* [EXERCISE GOAL]
Could you restate the data below word for word, without its pictures?

* [DATASET EXCERPT]
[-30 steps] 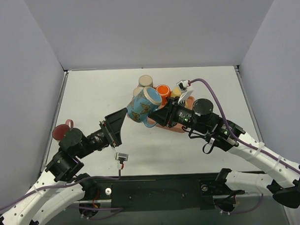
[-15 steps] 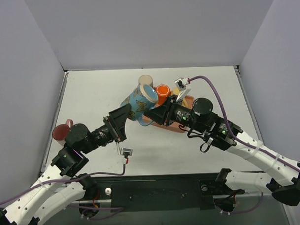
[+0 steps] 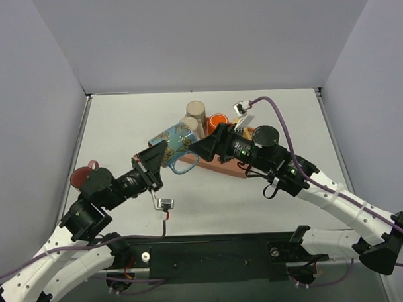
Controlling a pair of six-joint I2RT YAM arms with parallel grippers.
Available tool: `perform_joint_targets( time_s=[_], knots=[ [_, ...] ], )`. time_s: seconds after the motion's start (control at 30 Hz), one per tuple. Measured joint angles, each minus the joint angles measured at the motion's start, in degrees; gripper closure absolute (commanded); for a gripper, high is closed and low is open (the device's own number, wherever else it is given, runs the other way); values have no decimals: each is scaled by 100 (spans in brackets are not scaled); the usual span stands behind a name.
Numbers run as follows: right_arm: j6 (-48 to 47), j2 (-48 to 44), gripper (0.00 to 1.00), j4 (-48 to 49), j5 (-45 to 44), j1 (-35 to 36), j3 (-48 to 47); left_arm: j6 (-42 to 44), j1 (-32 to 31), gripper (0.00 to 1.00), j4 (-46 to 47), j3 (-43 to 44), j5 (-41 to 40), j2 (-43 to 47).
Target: Turn the mug right side up
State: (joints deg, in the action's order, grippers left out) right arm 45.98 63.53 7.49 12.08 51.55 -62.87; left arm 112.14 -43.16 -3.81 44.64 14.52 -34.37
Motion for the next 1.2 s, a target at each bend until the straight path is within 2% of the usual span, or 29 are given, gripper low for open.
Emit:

* [EXERCISE RESULT]
[-30 steps] 
[-15 steps] 
[+0 steps] 
Controlling a pair of six-joint I2RT YAM arms with parallel grippers.
Available tool: `perform_joint_targets( time_s=[_], knots=[ [_, ...] ], )`. time_s: seconds after the motion's start (control at 30 Hz), one per tuple. Measured joint angles, each minus the joint angles measured at the motion's start, in degrees; gripper closure absolute (commanded); for a gripper, high is closed and low is open (the device's own number, wherever else it is given, runs the other way); values have no decimals: each is scaled by 100 (spans in brackets are not scaled); the usual span stands behind a name.
Numbers run as follows: right_arm: j6 (-48 to 47), j2 (-48 to 44), gripper (0.00 to 1.00), j4 (-48 to 49), j5 (-45 to 44), j1 (-35 to 36), j3 (-48 to 47); left_arm: j6 (-42 to 44), j1 (-32 to 31), gripper (0.00 to 1.00), j4 (-46 to 47), j3 (-43 to 44), j5 (-41 to 40), j2 (-43 to 47).
Target: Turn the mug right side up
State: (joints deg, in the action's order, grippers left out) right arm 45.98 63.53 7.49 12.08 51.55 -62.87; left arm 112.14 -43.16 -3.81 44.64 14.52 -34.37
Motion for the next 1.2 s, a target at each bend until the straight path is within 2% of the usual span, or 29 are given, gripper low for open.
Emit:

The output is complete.